The step width Δh is, for example, 0.5 mm. Underground constituent materials are asphalt (or concrete), crushed stone, and soil in order from the road surface, and the step width Δh
Each thermal resistance R _k = Δh / λ _k is determined by the thermal conductivity λ _k of these underground constituent materials. Moreover, the heat capacity _{C k = ρ k · Cp k} · Δh for each stride Delta] h will be determined by the density of underground construction materials [rho _k, and density per heat capacity Cp _k.

In FIG. 1, one optical fiber is embedded, but a plurality of optical fibers may be embedded in the depth direction and the road width direction.

[0036]

The present invention exhibits the following excellent effects.
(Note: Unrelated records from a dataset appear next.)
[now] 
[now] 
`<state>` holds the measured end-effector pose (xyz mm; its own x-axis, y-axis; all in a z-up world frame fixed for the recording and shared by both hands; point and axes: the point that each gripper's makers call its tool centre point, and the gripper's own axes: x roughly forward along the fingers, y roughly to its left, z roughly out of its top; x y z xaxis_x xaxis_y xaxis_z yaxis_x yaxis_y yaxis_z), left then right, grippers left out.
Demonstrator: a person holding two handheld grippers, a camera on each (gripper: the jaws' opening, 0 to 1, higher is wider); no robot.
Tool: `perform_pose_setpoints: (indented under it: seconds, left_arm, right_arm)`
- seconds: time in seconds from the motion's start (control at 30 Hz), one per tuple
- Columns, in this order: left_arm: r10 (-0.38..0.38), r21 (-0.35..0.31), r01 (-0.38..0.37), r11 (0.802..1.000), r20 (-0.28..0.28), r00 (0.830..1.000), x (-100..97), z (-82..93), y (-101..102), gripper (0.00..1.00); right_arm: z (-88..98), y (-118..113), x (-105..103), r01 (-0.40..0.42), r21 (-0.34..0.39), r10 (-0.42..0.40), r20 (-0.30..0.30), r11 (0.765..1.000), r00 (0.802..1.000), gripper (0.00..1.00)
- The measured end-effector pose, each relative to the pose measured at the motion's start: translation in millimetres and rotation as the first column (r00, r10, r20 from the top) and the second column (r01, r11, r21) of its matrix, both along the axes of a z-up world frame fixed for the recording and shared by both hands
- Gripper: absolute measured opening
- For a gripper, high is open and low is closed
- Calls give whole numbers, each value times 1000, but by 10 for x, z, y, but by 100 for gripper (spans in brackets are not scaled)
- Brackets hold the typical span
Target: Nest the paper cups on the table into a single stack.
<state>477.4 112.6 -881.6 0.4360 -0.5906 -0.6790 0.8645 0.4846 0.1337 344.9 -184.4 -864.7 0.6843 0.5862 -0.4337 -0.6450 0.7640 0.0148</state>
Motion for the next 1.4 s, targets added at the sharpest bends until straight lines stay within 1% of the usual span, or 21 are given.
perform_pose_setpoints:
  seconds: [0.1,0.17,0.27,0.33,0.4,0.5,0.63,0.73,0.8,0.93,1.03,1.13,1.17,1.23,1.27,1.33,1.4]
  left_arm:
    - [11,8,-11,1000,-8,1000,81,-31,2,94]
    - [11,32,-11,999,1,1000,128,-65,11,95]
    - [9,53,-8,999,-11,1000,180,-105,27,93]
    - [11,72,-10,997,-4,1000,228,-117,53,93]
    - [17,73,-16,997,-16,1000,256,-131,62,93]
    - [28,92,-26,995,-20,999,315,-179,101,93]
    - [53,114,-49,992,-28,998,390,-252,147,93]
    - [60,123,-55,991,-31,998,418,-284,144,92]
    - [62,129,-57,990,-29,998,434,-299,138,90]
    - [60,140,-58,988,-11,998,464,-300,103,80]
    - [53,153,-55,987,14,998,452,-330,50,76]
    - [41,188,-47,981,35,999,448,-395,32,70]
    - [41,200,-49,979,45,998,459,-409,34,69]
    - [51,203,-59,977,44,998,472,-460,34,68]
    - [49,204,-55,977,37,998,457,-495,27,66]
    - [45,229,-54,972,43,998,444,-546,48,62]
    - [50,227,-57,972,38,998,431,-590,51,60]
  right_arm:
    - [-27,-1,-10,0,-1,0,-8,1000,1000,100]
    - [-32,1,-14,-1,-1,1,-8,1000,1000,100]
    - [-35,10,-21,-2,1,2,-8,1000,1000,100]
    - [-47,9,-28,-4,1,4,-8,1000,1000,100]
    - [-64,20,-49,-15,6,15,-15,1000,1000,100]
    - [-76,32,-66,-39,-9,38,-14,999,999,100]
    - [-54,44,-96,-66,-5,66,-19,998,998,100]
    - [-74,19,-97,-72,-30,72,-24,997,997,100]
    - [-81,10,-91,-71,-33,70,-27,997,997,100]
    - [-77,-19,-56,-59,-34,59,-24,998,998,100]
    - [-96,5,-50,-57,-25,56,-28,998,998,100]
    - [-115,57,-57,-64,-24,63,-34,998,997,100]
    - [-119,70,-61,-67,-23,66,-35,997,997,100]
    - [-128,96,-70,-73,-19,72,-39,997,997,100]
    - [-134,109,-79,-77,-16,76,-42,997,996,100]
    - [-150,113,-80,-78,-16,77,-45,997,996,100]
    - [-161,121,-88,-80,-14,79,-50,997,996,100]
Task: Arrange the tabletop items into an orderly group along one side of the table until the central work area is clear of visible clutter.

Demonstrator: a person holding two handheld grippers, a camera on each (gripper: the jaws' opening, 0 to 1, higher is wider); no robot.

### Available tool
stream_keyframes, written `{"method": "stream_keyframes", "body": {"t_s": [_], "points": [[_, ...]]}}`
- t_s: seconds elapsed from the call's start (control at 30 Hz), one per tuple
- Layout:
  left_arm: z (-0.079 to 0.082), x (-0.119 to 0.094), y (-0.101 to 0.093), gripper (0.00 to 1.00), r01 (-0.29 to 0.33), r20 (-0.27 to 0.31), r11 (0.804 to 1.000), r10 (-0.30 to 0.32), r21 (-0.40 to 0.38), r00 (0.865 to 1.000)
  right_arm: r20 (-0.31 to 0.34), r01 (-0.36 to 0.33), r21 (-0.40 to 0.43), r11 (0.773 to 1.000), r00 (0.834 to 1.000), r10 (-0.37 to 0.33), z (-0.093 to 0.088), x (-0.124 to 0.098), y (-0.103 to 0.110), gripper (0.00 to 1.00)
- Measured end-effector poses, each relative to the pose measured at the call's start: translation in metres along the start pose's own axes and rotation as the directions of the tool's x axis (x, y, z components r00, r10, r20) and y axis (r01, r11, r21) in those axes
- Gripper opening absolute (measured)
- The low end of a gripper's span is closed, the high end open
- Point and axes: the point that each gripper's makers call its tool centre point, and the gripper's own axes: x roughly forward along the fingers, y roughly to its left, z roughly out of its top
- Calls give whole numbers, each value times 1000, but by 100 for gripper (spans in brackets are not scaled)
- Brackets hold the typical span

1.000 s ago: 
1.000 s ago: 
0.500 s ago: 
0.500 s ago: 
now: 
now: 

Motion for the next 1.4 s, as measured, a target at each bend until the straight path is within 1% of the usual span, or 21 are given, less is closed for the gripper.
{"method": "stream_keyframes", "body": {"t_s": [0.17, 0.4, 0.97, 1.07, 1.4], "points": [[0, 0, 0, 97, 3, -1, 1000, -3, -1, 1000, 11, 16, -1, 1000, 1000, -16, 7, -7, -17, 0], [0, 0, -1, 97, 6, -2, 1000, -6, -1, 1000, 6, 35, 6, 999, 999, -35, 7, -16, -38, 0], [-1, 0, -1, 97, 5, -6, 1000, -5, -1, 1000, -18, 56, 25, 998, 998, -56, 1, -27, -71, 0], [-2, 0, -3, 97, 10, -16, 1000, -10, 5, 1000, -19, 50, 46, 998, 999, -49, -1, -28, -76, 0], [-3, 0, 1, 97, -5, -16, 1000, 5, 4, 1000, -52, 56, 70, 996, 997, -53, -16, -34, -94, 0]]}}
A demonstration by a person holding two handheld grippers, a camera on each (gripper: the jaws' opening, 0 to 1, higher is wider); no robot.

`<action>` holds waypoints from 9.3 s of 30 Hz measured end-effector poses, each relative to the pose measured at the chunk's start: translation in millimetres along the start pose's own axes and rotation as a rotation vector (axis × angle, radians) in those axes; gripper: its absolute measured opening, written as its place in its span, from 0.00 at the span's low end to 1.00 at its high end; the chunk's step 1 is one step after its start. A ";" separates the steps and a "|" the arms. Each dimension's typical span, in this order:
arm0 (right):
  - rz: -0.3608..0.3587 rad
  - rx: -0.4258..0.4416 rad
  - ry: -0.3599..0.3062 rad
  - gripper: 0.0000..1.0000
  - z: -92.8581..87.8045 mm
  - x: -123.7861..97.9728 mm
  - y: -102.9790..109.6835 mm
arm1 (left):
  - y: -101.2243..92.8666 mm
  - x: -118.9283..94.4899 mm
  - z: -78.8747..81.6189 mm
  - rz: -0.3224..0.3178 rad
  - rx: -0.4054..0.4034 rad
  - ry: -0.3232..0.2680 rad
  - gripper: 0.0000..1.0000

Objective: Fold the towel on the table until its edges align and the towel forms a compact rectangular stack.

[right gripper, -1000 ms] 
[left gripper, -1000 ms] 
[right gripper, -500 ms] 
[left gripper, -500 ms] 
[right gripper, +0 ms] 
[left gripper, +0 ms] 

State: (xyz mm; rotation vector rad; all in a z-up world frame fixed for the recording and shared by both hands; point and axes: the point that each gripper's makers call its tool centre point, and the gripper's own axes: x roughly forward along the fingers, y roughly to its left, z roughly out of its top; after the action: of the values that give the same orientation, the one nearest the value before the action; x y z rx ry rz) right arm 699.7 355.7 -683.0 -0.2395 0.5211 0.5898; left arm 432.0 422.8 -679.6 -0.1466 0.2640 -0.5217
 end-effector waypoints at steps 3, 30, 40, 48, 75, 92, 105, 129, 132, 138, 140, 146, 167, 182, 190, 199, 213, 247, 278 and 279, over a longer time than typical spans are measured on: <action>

(1) Even if there is no weather sensor for measuring solar radiation, air temperature, wind speed, humidity, etc., only the underground internal temperature measured by an optical fiber and the underground internal constant (thermal conductivity, etc.) under a road, The road surface temperature can be accurately estimated.

(2) There is no need to process information based on terrain data (mountains, buildings, etc.), and system construction is easy.

(3) Since it can be implemented with a simple system,
Cost is low.

[Brief description of the drawings]

FIG. 1 is a configuration diagram of a system using a road surface temperature estimation method of the present invention.

FIG. 2 is a characteristic diagram of a change in calorific value versus a change in temperature used in the present invention.

FIG. 3 is a diagram of an underground heat equivalent circuit according to the present invention.

FIG. 4 is a conceptual diagram of the amount of heat flowing into the ground surface.

FIG. 5 is a diagram of an underground heat equivalent circuit.

[Explanation of symbols]

 Reference Signs List 1 road 2 optical fiber 3 optical fiber temperature measuring device 4 road surface temperature estimating device

Claims (3)

[Claims] An optical fiber buried under the road along the longitudinal direction of the road measures a temperature distribution in the longitudinal direction of the ground in the ground, and calculates the underground temperature distribution and the underground thermal constant such as thermal conductivity and heat capacity. A road surface temperature estimating method characterized by estimating a road surface temperature distribution by using a method. 2. The road surface temperature estimating method according to claim 1, wherein the underground thermal constant is set at predetermined intervals in a depth direction. 3. The road surface temperature estimating method according to claim 1, wherein the underground thermal constant is set according to an underground component.